Edgar Degas sottolineava come “l’aria che vediamo nei vecchi dipinti non è mai l’aria che noi respiriamo”. E in effetti l’aria che vediamo nei suoi dipinti, e nei capolavori impressionisti dei suoi colleghi, non ha niente a che vedere con la nostra. Ammirare in questi giorni le loro visioni pulite di luce e colori, che in solo attimo riescono a cogliere l’anima della natura, potrebbe darci l’illusione di respirare un sano naturalismo. I paesaggi di tali artisti ci regalerebbero decisamente un’impressione surrealista. L’impressionismo
Surrealista di un puro Naturalismo, visto che la realtà attuale è molto meno limpida.
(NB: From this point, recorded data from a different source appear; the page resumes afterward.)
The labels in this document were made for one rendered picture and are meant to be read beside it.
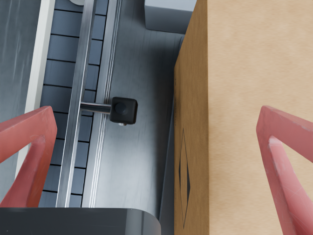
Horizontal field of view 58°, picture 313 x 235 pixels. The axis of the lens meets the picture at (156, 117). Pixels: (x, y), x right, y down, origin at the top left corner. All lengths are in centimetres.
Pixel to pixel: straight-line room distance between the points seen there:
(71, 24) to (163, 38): 15
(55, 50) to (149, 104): 17
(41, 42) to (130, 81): 15
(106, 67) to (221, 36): 27
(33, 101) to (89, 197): 16
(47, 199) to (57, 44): 23
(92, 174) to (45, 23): 22
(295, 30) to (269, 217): 12
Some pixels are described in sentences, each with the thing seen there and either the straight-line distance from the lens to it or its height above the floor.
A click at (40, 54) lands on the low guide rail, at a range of 43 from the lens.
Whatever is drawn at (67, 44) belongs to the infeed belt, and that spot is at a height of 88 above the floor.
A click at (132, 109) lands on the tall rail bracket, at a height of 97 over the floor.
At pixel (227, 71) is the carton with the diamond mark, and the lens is 19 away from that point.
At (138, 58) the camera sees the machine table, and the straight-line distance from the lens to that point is 48.
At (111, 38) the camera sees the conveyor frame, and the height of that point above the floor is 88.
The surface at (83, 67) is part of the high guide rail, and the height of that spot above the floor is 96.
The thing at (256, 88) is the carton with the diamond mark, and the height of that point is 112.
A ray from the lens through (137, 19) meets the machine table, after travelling 51.
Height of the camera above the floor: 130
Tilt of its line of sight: 86 degrees down
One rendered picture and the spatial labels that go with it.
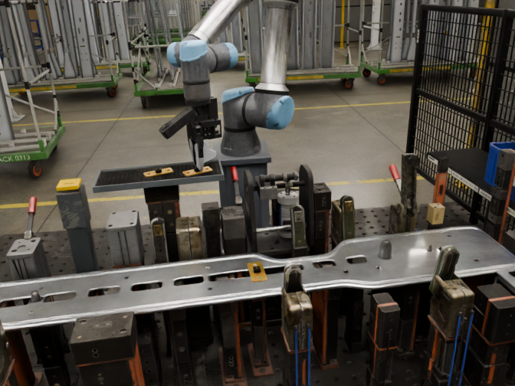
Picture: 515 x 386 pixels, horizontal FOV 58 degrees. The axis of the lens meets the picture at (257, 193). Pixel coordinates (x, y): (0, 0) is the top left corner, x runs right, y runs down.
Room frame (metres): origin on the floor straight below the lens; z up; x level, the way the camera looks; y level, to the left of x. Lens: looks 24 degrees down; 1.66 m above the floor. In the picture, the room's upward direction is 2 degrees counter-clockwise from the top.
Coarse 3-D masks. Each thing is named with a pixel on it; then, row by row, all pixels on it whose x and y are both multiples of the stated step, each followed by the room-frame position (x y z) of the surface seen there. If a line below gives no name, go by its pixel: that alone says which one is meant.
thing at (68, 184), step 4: (64, 180) 1.28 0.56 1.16; (68, 180) 1.28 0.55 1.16; (72, 180) 1.28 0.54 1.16; (76, 180) 1.27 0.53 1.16; (80, 180) 1.28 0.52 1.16; (60, 184) 1.25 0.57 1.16; (64, 184) 1.25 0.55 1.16; (68, 184) 1.25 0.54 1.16; (72, 184) 1.25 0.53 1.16; (76, 184) 1.24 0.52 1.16; (56, 188) 1.23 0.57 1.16; (60, 188) 1.23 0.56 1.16; (64, 188) 1.23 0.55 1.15; (68, 188) 1.23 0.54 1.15; (72, 188) 1.23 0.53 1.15; (76, 188) 1.23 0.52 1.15
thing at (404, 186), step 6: (402, 156) 1.23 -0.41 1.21; (408, 156) 1.23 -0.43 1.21; (414, 156) 1.19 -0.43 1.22; (402, 162) 1.23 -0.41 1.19; (408, 162) 1.22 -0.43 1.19; (414, 162) 1.19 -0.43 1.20; (402, 168) 1.22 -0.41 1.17; (408, 168) 1.22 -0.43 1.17; (414, 168) 1.21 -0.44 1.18; (402, 174) 1.22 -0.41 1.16; (408, 174) 1.22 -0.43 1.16; (414, 174) 1.21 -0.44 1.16; (402, 180) 1.22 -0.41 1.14; (408, 180) 1.22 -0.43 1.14; (414, 180) 1.21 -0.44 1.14; (402, 186) 1.21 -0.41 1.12; (408, 186) 1.21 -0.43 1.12; (414, 186) 1.21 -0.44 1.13; (402, 192) 1.21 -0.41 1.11; (408, 192) 1.21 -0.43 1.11; (414, 192) 1.20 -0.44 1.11; (402, 198) 1.21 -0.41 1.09; (408, 198) 1.21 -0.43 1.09; (414, 198) 1.20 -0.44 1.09; (414, 204) 1.20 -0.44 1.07; (414, 210) 1.20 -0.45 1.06
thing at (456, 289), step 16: (448, 288) 0.84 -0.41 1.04; (464, 288) 0.84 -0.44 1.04; (432, 304) 0.88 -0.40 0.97; (448, 304) 0.82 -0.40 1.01; (464, 304) 0.82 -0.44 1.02; (432, 320) 0.87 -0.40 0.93; (448, 320) 0.81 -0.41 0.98; (464, 320) 0.81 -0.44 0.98; (432, 336) 0.87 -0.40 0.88; (448, 336) 0.81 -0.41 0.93; (464, 336) 0.82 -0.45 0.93; (432, 352) 0.86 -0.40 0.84; (448, 352) 0.82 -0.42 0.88; (464, 352) 0.81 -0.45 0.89; (432, 368) 0.85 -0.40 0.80; (448, 368) 0.82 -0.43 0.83; (416, 384) 0.90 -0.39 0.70; (432, 384) 0.84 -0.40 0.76; (448, 384) 0.81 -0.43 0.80
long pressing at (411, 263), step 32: (224, 256) 1.08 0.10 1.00; (256, 256) 1.07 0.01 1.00; (320, 256) 1.06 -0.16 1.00; (352, 256) 1.05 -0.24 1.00; (416, 256) 1.04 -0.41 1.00; (480, 256) 1.03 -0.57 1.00; (512, 256) 1.02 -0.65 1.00; (0, 288) 0.97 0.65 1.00; (32, 288) 0.97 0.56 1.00; (64, 288) 0.96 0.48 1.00; (96, 288) 0.96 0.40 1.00; (128, 288) 0.95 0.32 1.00; (160, 288) 0.95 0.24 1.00; (192, 288) 0.94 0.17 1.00; (224, 288) 0.93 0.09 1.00; (256, 288) 0.93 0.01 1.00; (320, 288) 0.93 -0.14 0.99; (384, 288) 0.92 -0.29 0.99; (32, 320) 0.84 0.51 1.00; (64, 320) 0.84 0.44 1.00
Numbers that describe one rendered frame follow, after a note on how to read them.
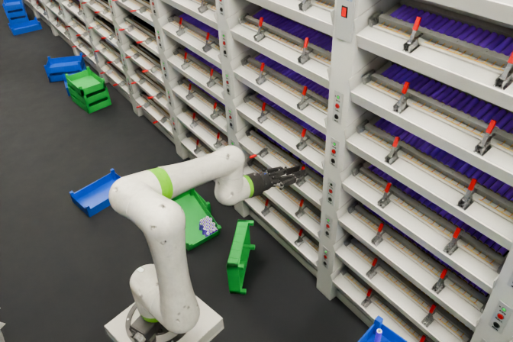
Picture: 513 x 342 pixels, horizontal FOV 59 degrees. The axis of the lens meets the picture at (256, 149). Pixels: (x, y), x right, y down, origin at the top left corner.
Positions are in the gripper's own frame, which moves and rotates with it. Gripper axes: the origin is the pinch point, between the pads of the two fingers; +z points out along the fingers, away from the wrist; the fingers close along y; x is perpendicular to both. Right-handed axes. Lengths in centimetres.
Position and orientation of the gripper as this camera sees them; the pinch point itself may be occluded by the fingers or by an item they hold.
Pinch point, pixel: (295, 172)
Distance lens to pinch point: 195.1
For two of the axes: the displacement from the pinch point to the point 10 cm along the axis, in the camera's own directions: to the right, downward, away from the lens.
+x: 1.5, -8.7, -4.7
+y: 6.0, 4.6, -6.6
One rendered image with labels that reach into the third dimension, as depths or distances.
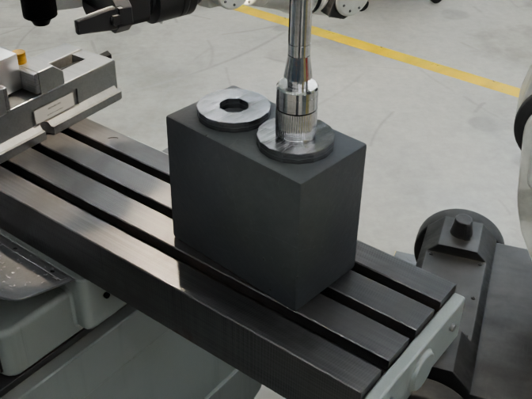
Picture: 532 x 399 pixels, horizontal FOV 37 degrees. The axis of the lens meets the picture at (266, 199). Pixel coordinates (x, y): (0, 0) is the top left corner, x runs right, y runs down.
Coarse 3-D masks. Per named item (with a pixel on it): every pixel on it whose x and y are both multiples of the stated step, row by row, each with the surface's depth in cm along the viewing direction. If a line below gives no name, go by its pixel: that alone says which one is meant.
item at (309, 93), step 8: (280, 80) 87; (312, 80) 87; (280, 88) 86; (288, 88) 86; (304, 88) 86; (312, 88) 86; (280, 96) 86; (288, 96) 85; (296, 96) 85; (304, 96) 85; (312, 96) 86
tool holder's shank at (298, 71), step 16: (304, 0) 80; (304, 16) 81; (288, 32) 83; (304, 32) 82; (288, 48) 84; (304, 48) 83; (288, 64) 84; (304, 64) 84; (288, 80) 85; (304, 80) 85
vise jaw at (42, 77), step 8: (24, 64) 125; (32, 64) 125; (40, 64) 125; (48, 64) 125; (24, 72) 123; (32, 72) 123; (40, 72) 123; (48, 72) 125; (56, 72) 126; (24, 80) 124; (32, 80) 123; (40, 80) 124; (48, 80) 125; (56, 80) 127; (64, 80) 128; (24, 88) 125; (32, 88) 124; (40, 88) 124; (48, 88) 126
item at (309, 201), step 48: (240, 96) 98; (192, 144) 95; (240, 144) 91; (288, 144) 88; (336, 144) 91; (192, 192) 99; (240, 192) 92; (288, 192) 86; (336, 192) 90; (192, 240) 104; (240, 240) 96; (288, 240) 90; (336, 240) 95; (288, 288) 93
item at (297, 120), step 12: (276, 96) 87; (276, 108) 88; (288, 108) 86; (300, 108) 86; (312, 108) 86; (276, 120) 88; (288, 120) 87; (300, 120) 87; (312, 120) 88; (276, 132) 89; (288, 132) 88; (300, 132) 88; (312, 132) 88
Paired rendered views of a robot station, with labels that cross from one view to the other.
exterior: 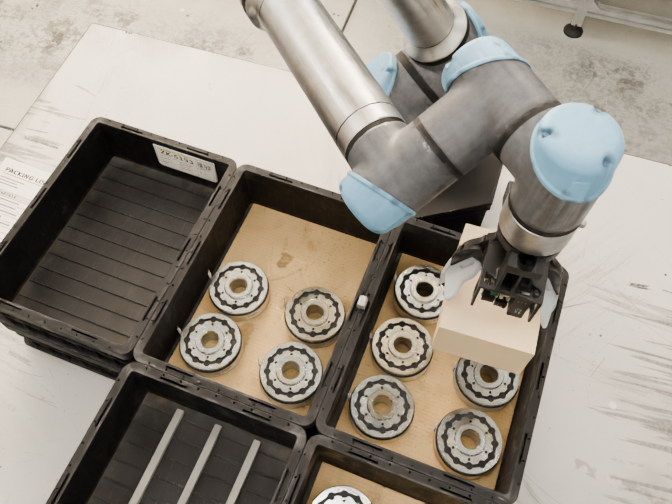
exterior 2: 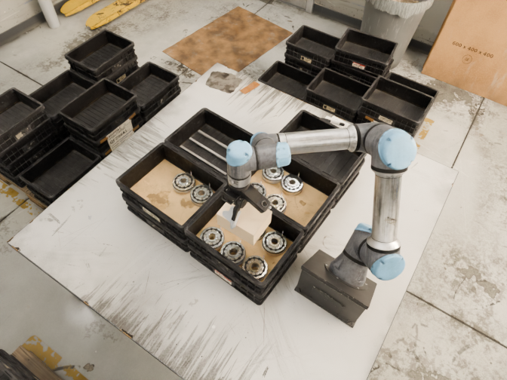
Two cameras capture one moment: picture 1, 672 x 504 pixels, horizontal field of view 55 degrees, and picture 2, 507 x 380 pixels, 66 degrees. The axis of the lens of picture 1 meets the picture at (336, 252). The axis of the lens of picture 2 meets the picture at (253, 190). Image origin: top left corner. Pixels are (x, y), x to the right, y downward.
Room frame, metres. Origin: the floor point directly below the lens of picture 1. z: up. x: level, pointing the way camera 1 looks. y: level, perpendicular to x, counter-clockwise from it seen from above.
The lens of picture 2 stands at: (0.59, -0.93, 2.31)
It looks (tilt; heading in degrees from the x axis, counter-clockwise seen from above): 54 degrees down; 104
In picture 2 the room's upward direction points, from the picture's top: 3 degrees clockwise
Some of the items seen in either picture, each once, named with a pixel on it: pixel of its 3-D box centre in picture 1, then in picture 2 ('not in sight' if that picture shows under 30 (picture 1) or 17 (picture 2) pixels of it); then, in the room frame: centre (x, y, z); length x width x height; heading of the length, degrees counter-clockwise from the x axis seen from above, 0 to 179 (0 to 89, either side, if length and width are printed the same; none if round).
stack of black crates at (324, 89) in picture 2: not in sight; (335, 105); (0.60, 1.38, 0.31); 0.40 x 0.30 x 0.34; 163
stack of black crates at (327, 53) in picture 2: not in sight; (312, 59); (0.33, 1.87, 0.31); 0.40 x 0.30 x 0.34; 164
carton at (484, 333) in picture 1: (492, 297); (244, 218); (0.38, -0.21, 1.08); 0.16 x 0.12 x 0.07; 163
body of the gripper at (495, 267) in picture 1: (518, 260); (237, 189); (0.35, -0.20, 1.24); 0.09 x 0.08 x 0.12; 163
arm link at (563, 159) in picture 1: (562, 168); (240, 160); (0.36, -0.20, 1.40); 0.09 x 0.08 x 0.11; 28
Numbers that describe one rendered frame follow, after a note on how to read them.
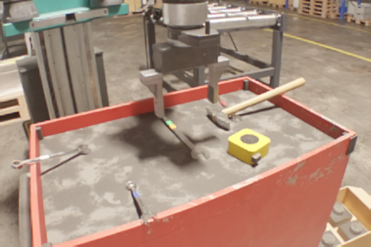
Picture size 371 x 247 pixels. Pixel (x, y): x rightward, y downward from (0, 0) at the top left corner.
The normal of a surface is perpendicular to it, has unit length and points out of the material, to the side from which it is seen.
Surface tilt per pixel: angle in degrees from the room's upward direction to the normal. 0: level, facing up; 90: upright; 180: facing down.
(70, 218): 0
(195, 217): 90
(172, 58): 92
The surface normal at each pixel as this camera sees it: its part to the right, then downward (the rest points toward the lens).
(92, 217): -0.04, -0.90
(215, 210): 0.44, 0.37
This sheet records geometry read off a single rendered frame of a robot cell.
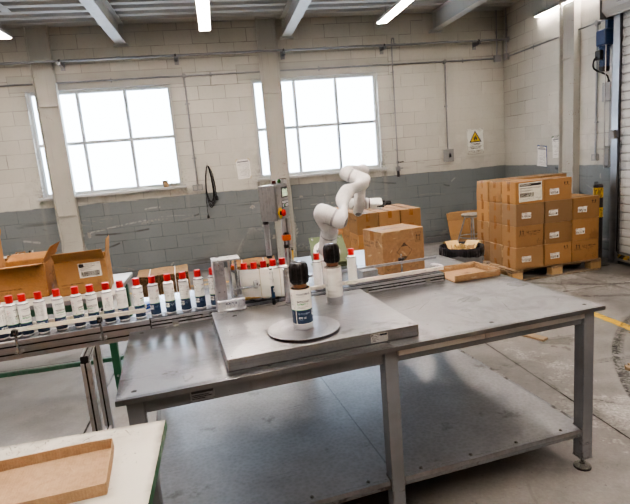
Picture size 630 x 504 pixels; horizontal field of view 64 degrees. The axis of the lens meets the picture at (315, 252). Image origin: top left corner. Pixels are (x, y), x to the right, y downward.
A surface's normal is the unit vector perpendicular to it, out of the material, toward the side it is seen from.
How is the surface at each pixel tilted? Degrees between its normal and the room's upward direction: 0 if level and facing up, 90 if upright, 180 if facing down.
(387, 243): 90
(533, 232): 88
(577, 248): 90
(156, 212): 90
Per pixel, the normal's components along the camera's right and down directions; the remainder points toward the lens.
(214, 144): 0.18, 0.16
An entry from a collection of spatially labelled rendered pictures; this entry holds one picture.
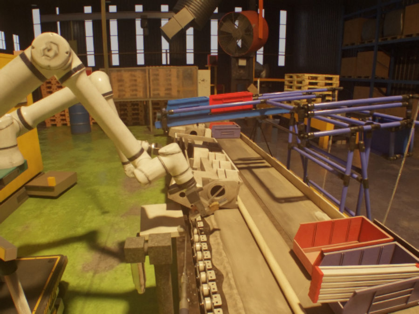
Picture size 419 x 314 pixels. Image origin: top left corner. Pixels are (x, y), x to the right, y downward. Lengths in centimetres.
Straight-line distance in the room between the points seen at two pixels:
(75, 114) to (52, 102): 631
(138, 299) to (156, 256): 166
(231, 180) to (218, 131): 176
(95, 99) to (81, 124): 698
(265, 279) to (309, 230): 28
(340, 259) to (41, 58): 121
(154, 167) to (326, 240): 81
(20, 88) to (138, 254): 73
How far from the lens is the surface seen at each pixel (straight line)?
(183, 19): 825
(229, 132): 321
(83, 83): 114
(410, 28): 1255
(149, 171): 108
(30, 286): 194
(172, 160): 109
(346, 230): 131
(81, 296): 223
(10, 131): 172
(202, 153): 189
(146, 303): 206
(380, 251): 115
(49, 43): 98
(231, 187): 148
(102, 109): 114
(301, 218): 152
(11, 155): 173
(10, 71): 102
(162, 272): 47
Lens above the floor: 147
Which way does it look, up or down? 17 degrees down
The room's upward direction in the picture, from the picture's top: straight up
Sessantuno comuni del Nord Italia e Toscana, con i loro altissimi livelli di polveri sottili nell’aria, superano da qualche giorno i limiti di legge; il bel tempo senza pioggia e vento ha fatto scattare l’allarme con il relativo stop ai veicoli inquinanti. E se Monet, Pissarro, Degas a fine ‘800 preferivano la pittura all’aria aperta rispetto agli obsoleti studi, oggi si chiuderebbero a produrre tra quattro mura perché l’impressione vedrebbe lo smog interporsi tra loro e il paesaggio. Una sorta di filtro, un vetro appannato, una natura irraggiungibile. L’inquinamento avrebbe messo limiti anche all’arte. Ma il limite più importante ad oggi, che trapela dallo sforo dai parametri fissati dall’Organizzazione mondiale della Sanità, è la morte in Italia (come causa o concausa) di 34 mila persone, quasi cento al giorno. Il viceministro allo Sviluppo economico Stefano Buffagni commenta: “Troppi morti e un pesante danno economico, la questione deve diventare una priorità”. Ma i commenti
devono diventare fatti, altrimenti con le parole di Buffagni ci possiamo giusto lavare i pennelli. Cosa raccontiamo ogni giorno a quelle cento povere vittime? Che l’aria che vediamo nei dipinti non è quella che noi respiriamo?